In 1932, Burroughs organized and narrated a Tarzan radio show, casting his son-in-law and daughter as the principal characters. The 15-minute serial, broadcast three times weekly, lasted for 364 episodes. It was the first sustained "canned" show -- on discs rather than tape -- in an era when live radio was the norm. Although some predicted failure for that reason, the show ran from 1932 to 1934.
"It was a beautiful love story," says Mrs. Pierce. "It was a clean story. There was no obvious sex, just pure love."
She recalls that years ago self-styled censors who believed Tarzan and Jane were living in sin tried to have the books barred from the libraries. However, the censors overlooked the fact that the Ap[e Man and Jane were married by Jane's father in the book The Return of Tarzan," Mrs. Pierce said. "They thought they were living in sin, which would be perfectly acceptable now, but it wasn't considered proper 15 to 20 years ago," she says.
The radio show ended in 1934 because the producers wanted to replace a pregnant Jane, and Tarzan quit. Pierce returned to films, but his strong identification with the Tarzan character proved a hindrance when seeking other roles.

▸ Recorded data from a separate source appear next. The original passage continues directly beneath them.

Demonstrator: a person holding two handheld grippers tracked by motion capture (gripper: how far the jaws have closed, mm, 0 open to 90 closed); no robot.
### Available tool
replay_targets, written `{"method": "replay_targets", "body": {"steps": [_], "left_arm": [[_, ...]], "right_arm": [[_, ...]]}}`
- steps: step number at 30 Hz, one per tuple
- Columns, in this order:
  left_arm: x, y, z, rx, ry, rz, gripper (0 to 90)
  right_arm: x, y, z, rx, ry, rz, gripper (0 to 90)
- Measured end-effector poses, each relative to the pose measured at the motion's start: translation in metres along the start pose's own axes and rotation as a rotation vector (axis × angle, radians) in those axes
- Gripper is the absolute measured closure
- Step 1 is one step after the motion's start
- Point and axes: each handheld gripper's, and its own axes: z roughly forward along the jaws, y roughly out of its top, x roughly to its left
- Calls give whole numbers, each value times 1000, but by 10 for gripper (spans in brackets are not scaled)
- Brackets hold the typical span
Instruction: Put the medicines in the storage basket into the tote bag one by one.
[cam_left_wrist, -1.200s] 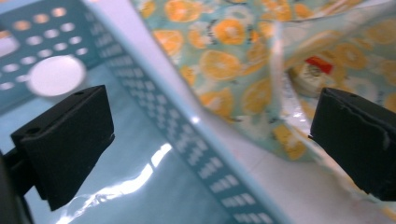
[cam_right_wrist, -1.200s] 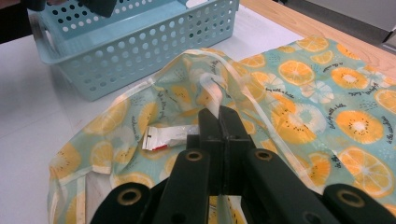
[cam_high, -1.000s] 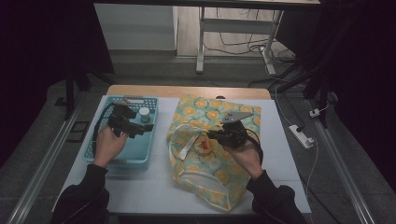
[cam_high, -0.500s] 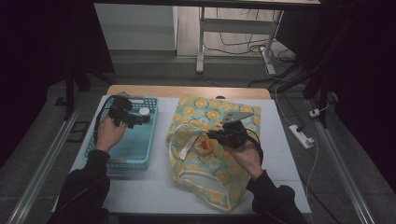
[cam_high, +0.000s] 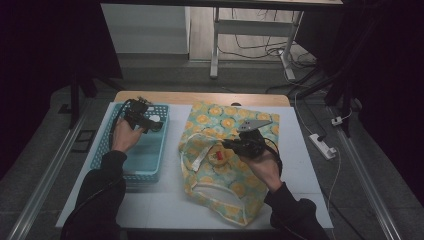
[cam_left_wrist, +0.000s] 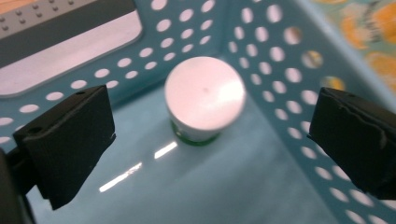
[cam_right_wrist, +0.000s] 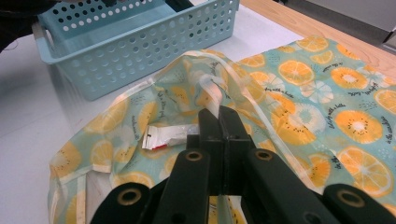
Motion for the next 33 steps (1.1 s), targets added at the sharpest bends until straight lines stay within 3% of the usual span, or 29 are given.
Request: {"method": "replay_targets", "body": {"steps": [6,9,14,20,27,33], "left_arm": [[1,7,8,15,-2,-16,26],[2,9,10,28,0,-13,85],[4,10,13,35,-26,-37,268],[2,10,15,74,-9,-36,492],[1,11,11,84,5,-60,501],[0,11,1,61,-12,-71,502]], "right_arm": [[0,0,-1,-2,0,0,900],[-1,0,-2,-2,-2,2,900],[-2,1,-5,-11,-4,6,900],[-2,1,-6,-12,-7,4,900],[-2,1,-5,-12,-6,4,900],[-2,1,-5,-13,-7,4,900]]}}
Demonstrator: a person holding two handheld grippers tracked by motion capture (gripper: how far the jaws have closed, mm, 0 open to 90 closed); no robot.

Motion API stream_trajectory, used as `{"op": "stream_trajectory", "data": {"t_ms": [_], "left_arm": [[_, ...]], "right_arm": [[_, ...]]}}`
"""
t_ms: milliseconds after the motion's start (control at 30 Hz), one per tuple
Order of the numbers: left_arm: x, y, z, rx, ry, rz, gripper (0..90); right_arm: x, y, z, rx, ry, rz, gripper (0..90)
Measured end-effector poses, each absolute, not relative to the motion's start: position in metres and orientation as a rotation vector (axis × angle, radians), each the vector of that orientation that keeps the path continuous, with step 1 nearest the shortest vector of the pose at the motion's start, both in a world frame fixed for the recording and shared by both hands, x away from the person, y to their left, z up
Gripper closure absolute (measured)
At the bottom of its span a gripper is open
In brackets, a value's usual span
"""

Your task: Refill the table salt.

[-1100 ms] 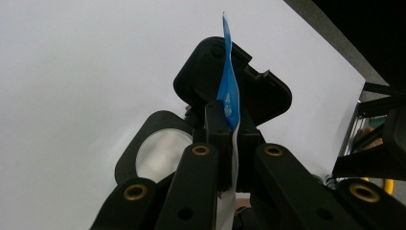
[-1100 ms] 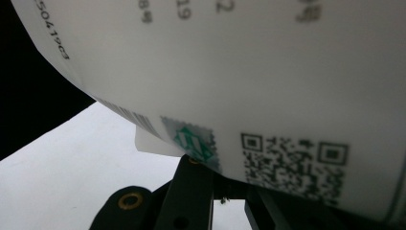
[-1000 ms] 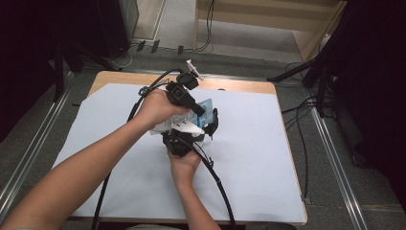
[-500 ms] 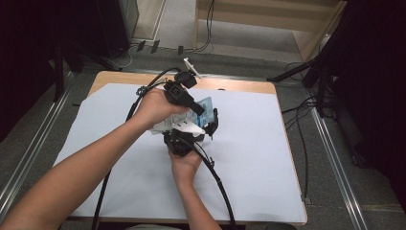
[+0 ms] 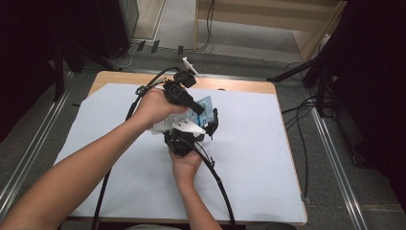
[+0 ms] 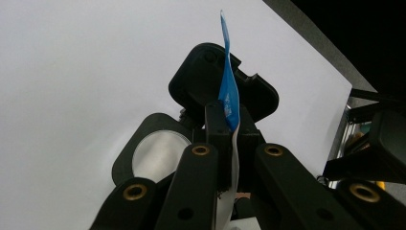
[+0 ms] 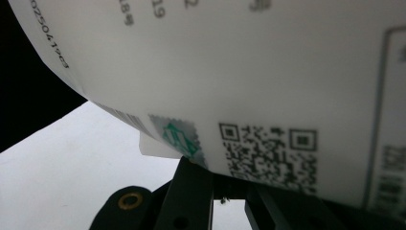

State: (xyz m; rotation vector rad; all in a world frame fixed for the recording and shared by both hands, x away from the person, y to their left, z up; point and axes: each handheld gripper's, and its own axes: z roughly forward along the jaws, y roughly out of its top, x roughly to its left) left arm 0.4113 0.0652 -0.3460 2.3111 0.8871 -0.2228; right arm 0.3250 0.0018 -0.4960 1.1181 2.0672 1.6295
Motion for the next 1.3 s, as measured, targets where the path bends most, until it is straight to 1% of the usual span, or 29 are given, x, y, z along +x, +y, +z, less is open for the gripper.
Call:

His height also created a problem, Pierce says, because the average height of leading men in the 1930's was about 5 feet 6. Western star Fred Thompson asked for Pierce because he wanted big men to beat in fight scenes.
Richard Dix also liked Pierce but was of average height, so "I would have to sit down or dig a hole in the ground or stoop" in scenes with Dix, he said.
Because he could only get infrequent roles in films, Pierce left Hollywood to join the war effort as a commercial pilot and instructor at government flying schools.
But Pierce was unable to pursue the flying career he had envisioned because private flying changed so much during World War II. He then got a broker's license and sold real estate until his retirement in 1966.
"I have no regrets," Pierce says about his life. "I'd go the same route again the same way... Everything I did fitted into the pattern of what I could do and wanted to do at the time. I never was tied down to anything. I was sort of a free soul: do what I wanted to, when I wanted to, where I wanted to."